At 3:30 AM on April 3rd, I woke up with mild contractions. I was a week over my due date and thrilled to be finally in labor. A quick 3.5 hours later, I pushed my 3rd darling son into this world.
By 10AM, I was happily snuggling my newborn and chatting with my husband and parents, contemplating trying to convince the midwife to release us early from the hospital.
By 2PM, a neurosurgery resident and a pediatrician walked in a change my world forever...
Not really my world, but my son's. (Let's call him Aramis.) He was born vigorous and alert and healthy. And with a large puffy spot just above his butt - a kind of 3rd butt cheek. The pediatrician assured me it was probably just a big bruise or fluid bubble - but he'd send us down for a quick ultrasound to make sure. A 'quick ultrasound'. On a Saturday. I should have been clued in. I definitely began to worry when the quick ultrasound turned into a long ultrasound that snaked up to his neck. My dad had gone down with Aramis and I and we locked eyes for a minute - he was in a position to see the screen, and I knew it was not good. But my experience, "not good" was temporary. Either surgery or meds would fix whatever was wrong and Aramis would be fine.
I wasn't ready for the diagnosis, the lifetime sentence. I wasn't ready for the words: catheterize, impaired mobility, multiple surgeries, followup team... I wasn't ready for the long word that meant Aramis' third butt cheek was made up of his spinal cord and fatty tissue, covered by skin. A rare form of spina bifida called lipomeylomeningocele.

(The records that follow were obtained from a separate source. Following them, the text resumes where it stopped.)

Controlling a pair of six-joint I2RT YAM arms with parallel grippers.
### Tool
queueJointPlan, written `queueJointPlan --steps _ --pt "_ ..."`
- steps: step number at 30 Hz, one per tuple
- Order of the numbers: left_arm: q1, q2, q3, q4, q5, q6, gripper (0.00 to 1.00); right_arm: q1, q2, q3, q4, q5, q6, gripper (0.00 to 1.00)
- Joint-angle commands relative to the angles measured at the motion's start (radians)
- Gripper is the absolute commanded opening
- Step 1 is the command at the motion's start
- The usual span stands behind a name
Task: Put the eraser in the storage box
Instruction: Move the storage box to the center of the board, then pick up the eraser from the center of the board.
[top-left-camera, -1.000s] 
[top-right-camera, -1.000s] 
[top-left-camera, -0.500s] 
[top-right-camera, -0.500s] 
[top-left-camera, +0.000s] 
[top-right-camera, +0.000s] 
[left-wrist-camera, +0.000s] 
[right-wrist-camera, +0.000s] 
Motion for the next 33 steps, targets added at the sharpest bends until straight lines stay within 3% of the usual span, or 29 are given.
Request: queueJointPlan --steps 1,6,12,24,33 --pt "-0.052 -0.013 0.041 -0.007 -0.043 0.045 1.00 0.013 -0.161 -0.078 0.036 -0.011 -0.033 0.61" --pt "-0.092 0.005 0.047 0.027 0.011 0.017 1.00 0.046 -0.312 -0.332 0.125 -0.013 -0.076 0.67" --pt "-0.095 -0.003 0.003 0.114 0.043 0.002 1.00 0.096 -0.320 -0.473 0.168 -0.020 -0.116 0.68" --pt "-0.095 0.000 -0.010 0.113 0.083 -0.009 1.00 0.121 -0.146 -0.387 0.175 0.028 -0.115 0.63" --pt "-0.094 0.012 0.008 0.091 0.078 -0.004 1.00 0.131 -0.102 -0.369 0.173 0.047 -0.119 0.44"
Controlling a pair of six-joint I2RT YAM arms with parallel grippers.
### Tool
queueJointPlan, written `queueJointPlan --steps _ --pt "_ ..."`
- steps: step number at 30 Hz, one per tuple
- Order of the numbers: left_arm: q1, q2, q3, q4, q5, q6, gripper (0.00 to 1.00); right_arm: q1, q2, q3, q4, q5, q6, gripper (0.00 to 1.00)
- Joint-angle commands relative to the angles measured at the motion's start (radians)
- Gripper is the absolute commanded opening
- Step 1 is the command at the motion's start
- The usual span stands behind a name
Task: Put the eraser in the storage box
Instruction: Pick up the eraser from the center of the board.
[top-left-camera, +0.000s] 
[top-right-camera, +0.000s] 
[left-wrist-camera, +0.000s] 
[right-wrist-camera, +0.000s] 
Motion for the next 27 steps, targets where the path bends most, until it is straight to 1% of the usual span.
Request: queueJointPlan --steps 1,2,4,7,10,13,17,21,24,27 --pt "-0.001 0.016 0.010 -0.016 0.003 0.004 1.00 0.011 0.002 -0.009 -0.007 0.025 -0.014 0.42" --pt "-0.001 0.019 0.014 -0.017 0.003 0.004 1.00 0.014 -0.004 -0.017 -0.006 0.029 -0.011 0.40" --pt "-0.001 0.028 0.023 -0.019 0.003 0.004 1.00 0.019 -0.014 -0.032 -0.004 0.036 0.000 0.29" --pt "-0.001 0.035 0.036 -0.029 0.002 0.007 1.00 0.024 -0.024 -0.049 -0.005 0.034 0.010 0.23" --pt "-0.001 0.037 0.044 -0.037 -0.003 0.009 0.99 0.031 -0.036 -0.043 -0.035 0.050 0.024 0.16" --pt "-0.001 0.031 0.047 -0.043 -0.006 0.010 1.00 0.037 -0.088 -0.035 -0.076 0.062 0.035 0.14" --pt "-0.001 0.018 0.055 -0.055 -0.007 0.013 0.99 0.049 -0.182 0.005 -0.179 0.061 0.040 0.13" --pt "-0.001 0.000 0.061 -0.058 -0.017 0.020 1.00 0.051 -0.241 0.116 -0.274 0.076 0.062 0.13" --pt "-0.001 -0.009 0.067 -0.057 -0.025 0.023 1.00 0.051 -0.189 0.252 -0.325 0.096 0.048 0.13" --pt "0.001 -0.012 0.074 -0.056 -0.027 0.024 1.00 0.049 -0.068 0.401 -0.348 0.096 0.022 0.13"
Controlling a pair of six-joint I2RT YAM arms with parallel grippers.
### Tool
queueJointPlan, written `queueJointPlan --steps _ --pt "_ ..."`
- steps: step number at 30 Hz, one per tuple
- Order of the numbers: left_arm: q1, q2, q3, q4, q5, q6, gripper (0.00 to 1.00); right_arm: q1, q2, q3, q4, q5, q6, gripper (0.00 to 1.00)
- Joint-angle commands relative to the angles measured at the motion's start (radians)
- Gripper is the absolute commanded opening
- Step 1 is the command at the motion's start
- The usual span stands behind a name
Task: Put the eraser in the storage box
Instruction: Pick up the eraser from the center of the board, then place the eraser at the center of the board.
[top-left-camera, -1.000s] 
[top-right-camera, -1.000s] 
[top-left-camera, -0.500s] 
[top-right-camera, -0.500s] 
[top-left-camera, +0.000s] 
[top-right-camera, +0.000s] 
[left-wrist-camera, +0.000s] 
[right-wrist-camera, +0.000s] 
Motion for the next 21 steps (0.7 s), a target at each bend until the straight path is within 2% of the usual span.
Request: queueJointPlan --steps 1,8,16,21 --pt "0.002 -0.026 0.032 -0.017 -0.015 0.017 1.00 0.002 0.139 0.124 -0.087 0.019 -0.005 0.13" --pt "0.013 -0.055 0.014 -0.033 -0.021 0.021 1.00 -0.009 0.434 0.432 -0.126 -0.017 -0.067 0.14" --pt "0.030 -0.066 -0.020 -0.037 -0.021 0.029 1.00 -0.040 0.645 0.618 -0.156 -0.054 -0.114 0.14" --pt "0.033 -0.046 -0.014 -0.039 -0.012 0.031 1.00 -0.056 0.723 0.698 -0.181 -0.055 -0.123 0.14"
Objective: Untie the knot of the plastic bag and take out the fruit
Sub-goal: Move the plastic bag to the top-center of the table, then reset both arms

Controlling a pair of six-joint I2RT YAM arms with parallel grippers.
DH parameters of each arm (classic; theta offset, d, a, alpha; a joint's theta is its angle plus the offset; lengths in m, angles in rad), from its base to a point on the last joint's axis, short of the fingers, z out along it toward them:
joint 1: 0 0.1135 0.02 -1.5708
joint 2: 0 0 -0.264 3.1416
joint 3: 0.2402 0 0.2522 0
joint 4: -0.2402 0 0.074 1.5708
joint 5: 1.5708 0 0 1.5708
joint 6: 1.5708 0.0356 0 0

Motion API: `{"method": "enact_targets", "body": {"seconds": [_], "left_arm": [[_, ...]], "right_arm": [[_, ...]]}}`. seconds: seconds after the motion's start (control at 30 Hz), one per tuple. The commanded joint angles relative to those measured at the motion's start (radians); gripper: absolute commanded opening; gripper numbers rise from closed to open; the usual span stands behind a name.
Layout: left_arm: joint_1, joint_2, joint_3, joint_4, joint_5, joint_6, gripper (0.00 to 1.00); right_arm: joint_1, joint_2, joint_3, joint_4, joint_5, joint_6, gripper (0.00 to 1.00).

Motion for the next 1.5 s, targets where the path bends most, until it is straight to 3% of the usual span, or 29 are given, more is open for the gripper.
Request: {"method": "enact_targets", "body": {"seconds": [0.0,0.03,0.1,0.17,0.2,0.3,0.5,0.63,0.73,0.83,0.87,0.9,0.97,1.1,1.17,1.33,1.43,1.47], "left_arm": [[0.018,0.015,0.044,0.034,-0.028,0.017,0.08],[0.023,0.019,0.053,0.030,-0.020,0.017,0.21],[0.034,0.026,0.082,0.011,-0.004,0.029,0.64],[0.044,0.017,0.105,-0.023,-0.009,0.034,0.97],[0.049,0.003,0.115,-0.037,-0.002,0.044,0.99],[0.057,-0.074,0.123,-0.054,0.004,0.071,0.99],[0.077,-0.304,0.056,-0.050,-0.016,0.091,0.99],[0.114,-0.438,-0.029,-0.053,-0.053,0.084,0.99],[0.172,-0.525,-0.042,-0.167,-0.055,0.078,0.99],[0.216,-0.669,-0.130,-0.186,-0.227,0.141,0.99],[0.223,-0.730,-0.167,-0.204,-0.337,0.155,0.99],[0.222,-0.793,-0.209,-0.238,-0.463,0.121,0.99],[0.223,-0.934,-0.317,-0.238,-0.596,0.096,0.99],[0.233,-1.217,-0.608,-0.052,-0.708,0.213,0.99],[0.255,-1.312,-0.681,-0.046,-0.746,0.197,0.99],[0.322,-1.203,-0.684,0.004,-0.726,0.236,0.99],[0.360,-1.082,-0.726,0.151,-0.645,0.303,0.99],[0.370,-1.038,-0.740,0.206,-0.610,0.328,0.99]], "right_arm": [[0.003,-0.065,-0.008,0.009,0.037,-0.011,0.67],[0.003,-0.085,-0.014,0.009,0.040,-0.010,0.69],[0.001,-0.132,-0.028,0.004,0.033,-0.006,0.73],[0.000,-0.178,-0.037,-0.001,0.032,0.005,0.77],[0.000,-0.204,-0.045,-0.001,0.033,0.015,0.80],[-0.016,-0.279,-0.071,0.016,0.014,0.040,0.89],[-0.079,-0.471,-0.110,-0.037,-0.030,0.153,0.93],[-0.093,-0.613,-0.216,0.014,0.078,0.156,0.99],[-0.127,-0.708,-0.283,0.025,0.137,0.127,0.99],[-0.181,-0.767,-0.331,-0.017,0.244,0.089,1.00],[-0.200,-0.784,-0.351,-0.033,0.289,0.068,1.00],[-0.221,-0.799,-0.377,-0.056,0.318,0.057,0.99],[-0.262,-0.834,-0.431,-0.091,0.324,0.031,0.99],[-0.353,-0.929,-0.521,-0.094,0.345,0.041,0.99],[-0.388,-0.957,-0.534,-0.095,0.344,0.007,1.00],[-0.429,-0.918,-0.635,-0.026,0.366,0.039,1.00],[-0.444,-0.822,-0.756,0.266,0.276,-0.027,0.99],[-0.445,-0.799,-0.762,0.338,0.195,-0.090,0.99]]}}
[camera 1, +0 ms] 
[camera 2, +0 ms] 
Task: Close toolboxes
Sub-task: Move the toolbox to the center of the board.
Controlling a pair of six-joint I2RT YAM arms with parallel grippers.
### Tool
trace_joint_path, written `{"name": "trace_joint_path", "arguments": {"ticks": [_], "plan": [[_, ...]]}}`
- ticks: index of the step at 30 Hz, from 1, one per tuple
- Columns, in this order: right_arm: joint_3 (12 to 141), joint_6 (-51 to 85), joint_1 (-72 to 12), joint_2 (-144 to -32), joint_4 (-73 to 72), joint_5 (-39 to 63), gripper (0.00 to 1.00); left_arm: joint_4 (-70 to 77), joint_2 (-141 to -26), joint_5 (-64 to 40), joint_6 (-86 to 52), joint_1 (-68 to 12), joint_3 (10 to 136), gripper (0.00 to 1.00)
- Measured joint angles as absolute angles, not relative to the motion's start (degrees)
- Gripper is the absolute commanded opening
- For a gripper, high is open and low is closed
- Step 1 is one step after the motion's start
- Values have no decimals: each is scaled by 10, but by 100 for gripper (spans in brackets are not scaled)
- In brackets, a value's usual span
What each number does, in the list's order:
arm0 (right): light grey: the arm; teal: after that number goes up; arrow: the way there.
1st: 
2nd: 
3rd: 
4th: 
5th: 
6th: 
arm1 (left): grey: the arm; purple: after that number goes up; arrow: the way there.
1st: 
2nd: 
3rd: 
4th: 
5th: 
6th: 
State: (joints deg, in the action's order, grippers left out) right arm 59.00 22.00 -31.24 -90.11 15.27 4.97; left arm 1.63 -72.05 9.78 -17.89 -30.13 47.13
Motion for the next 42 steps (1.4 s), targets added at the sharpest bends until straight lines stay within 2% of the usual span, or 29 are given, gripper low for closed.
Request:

It has been a month and the shock is slowly wearing off. I have shed many, many tears. Grieving for the boyhood that his brothers are experiencing, that Aramis may not. But that is a different post...
My maternity leave has been spent worrying for the future of my boy - this is the first time that anyone in my immediate family has need of the social safety net (excluding Social Security/Medicare) and it is a very vulnerable feeling. He will be needing surgery in the fall, and a lifetime of doctor's care. He should walk, but will probably need crutches and braces and physical therapy.
I am relieved that HCR has eliminated pre-existing conditions. He is born with a helluva pre-existing condition, a costly one. And the ability to extend coverage until early adulthood eases my mind. The disabled are under-employed and I can cover him until he gets a job with benefits (providing they still exist.) This is no small comfort... Thanks to all the Kossacks that worked to make HCR happen.
But what about school? With all the budget cuts (Michigan is really hurting ) will there even be PT (physical therapy) and OT (occupational therapy) for him?
The scary part is that it all can disappear on a political whim.
For the first time, the personal is very political for me. Politics isn't an exercise in outrage and a spectator sport. As I rock and cuddle him, I am promising myself to be more active for progressive causes. His quality of life depends on it. If it was just will and work that would determine his outcome, I'd have no doubt - he comes with fierce parents.